A decade after the current work was painted Mann wrote a well-known guide titled The Technique of Portrait Painting which was published in 1933. The picture at Dreweatts seemed to exemplify the technical qualities he sought to convey with its elegant composition, subtle lighting and delicate handling especially to the sitter’s face.

Estimated at £5000-8000, it sold at £68,000 to a UK buyer. The sum broke the auction record for Mann that had stood for 33 years: the £58,205 for Mardi gras, another large picture from 1913, which sold at a Sotheby’s sale in Glasgow in 1990.

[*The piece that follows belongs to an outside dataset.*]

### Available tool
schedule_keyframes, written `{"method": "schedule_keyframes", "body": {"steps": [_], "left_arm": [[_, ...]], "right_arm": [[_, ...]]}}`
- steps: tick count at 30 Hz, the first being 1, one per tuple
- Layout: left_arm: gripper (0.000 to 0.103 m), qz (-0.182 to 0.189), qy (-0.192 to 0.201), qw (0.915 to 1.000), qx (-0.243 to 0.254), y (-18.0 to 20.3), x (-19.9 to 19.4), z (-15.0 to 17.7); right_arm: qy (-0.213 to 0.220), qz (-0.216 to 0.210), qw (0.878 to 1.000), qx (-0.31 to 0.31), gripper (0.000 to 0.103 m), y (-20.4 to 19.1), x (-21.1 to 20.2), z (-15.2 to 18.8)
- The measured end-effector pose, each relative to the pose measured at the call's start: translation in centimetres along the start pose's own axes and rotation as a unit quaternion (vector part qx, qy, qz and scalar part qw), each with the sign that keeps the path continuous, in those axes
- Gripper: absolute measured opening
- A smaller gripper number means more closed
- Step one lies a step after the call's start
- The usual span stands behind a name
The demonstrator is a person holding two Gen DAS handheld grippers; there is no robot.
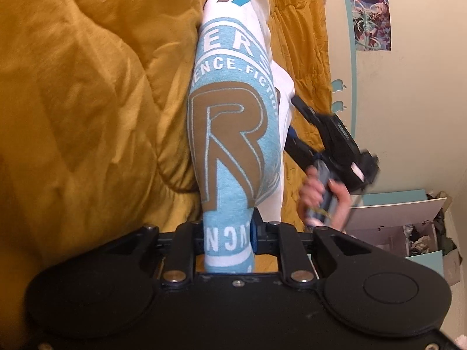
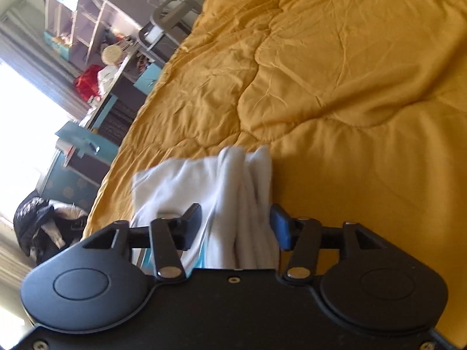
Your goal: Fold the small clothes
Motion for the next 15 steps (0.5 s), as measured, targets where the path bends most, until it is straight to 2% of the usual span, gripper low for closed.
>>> {"method": "schedule_keyframes", "body": {"steps": [2, 4, 7, 9, 10, 11, 13, 15], "left_arm": [[0.024, -0.032, -0.01, 0.9992, 0.023, 1.6, -0.1, -0.3], [0.027, -0.086, -0.01, 0.9948, 0.054, 2.5, -1.0, -0.3], [0.031, -0.187, 0.008, 0.9734, 0.132, 4.7, -4.1, -0.2], [0.031, -0.226, 0.036, 0.9587, 0.169, 6.4, -5.7, -0.7], [0.032, -0.227, 0.052, 0.9557, 0.179, 7.2, -6.3, -0.9], [0.032, -0.213, 0.068, 0.9572, 0.183, 8.0, -6.6, -1.1], [0.034, -0.163, 0.09, 0.9657, 0.181, 9.4, -6.2, -1.5], [0.035, -0.139, 0.098, 0.9705, 0.171, 10.0, -4.4, -2.5]], "right_arm": [[-0.017, 0.0, 1.0, -0.006, 0.057, 0.5, -3.0, 2.4], [-0.026, 0.018, 1.0, -0.002, 0.058, 1.3, -5.8, 5.0], [-0.003, 0.032, 0.999, -0.017, 0.058, 1.6, -9.8, 8.7], [0.011, 0.009, 1.0, -0.027, 0.059, 1.1, -11.5, 10.8], [0.013, -0.011, 1.0, -0.027, 0.059, 0.7, -11.9, 11.9], [0.012, -0.027, 0.999, -0.022, 0.059, 0.3, -12.0, 12.7], [-0.007, -0.054, 0.998, -0.014, 0.059, -0.6, -11.0, 13.5], [-0.004, -0.056, 0.998, -0.028, 0.059, -1.2, -9.8, 13.5]]}}
Point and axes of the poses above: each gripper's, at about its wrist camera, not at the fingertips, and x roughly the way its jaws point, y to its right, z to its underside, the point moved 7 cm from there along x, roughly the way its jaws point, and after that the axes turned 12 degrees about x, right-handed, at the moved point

Dreweatts head of house sales and private collections Joe Robinson said: “Mann has captured the sitter’s youthful arrogance perfectly and its unfinished-sketchy quality made for an almost iconic poster-worthy portrait depicting a figure expressing the style of her time.

“It has been suggested that the young girl depicted was one of Mann’s daughters, all of which contributed to the strong result.”

Marble head

Roman marble portrait head

Roman marble portrait head of a youth, probably Polideuce, sold for £35,000 at Dreweatts.

Offering a mixed selection of furniture, lighting, antiques as well as pictures, the overall total for the Anouska Hempel collection was £517,880.

Another lot bringing a notable contest was a carved marble head of a youth, thought to be a Roman bust from c.170-177. Measuring 11in (28cm) high, Hempel had purchased it in the 1980s from London dealer Mallett. Here it was estimated at £3000-5000 but sold at £35,000.

The subject is thought to be Polydeuce, the pupil of the wealthy politician and philosopher Herodes Atticus (101-177 AD). It is usually understood that the two had a love affair and, when Polydeuce died in 173-174, Herodes began a process of very public grieving, erecting statues and monuments to his pupil and encouraged his veneration as a hero. Hadrian had treated his beloved Antinous in much the same way.

Another portrait bust of Polydeuce is in Sir John Soane’s Museum.